*Task objective*
The records that follow are to be transcribed word for word.

Collection entries:
• • • •

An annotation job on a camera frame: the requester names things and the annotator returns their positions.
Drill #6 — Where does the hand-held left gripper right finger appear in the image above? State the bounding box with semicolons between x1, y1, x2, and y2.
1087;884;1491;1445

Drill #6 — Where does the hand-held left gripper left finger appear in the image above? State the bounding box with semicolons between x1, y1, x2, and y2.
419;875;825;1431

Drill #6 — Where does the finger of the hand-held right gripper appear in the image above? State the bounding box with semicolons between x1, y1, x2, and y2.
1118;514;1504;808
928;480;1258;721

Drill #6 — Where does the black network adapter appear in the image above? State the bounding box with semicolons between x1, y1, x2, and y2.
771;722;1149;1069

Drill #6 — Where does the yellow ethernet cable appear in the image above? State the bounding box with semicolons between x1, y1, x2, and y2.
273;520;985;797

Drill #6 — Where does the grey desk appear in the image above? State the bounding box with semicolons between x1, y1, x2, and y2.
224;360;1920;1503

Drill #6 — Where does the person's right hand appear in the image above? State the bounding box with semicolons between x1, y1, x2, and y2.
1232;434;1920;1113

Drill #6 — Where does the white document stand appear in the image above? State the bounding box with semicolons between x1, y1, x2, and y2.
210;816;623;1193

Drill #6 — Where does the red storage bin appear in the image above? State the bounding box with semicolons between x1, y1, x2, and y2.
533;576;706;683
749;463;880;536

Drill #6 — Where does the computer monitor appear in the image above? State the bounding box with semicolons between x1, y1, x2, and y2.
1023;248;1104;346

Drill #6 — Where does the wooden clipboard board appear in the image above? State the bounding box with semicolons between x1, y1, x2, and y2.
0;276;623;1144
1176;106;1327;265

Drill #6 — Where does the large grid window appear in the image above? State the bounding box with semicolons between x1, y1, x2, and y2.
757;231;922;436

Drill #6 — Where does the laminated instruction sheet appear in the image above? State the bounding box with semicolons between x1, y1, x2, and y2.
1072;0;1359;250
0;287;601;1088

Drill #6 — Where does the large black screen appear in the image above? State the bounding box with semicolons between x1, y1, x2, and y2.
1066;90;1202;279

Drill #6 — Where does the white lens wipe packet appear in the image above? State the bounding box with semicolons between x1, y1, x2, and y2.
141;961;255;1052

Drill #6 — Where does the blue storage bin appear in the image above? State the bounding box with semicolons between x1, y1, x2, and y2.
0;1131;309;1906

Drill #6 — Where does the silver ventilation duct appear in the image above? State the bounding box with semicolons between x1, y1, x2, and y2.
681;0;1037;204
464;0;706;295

• • • •

*Written solution*
An annotation job on a camera frame: the requester names things and the annotator returns their positions.
Drill #6 — Where does the hand-held left gripper right finger appear in the image above? State the bounding box with semicolons between x1, y1, x2, and y2.
1087;884;1491;1445

Drill #6 — Where does the hand-held left gripper left finger appear in the image above? State the bounding box with semicolons between x1, y1, x2, and y2.
419;875;825;1431

Drill #6 — Where does the finger of the hand-held right gripper appear in the image above? State the bounding box with semicolons between x1, y1, x2, and y2.
1118;514;1504;808
928;480;1258;721

Drill #6 — Where does the black network adapter appear in the image above? State the bounding box with semicolons between x1, y1, x2, and y2.
771;722;1149;1069

Drill #6 — Where does the yellow ethernet cable appear in the image above? State the bounding box with semicolons between x1, y1, x2, and y2.
273;520;985;797

Drill #6 — Where does the grey desk appear in the image above? State the bounding box with semicolons between x1, y1, x2, and y2.
224;360;1920;1503

Drill #6 — Where does the person's right hand appear in the image above? State the bounding box with semicolons between x1, y1, x2, and y2.
1232;434;1920;1113

Drill #6 — Where does the white document stand appear in the image above? State the bounding box with semicolons between x1, y1, x2, and y2.
210;816;623;1193

Drill #6 — Where does the red storage bin appear in the image above? State the bounding box with semicolons between x1, y1, x2, and y2.
533;576;706;683
749;463;880;536

Drill #6 — Where does the computer monitor appear in the image above? State the bounding box with semicolons between x1, y1, x2, and y2.
1023;248;1104;346

Drill #6 — Where does the wooden clipboard board appear in the image above? State the bounding box with semicolons between x1, y1, x2, and y2.
0;276;623;1144
1176;106;1327;265

Drill #6 — Where does the large grid window appear in the image above? State the bounding box with semicolons between x1, y1, x2, and y2.
757;231;922;436

Drill #6 — Where does the laminated instruction sheet appear in the image above? State the bounding box with semicolons between x1, y1, x2, and y2.
1072;0;1359;250
0;287;601;1088

Drill #6 — Where does the large black screen appear in the image above? State the bounding box with semicolons between x1, y1, x2, and y2.
1066;90;1202;279

Drill #6 — Where does the white lens wipe packet appear in the image above? State the bounding box with semicolons between x1, y1, x2, and y2.
141;961;255;1052

Drill #6 — Where does the blue storage bin appear in the image above? State the bounding box with semicolons between x1, y1, x2, and y2.
0;1131;309;1906

Drill #6 — Where does the silver ventilation duct appear in the image above? State the bounding box with semicolons between x1, y1, x2, and y2.
681;0;1037;204
464;0;706;295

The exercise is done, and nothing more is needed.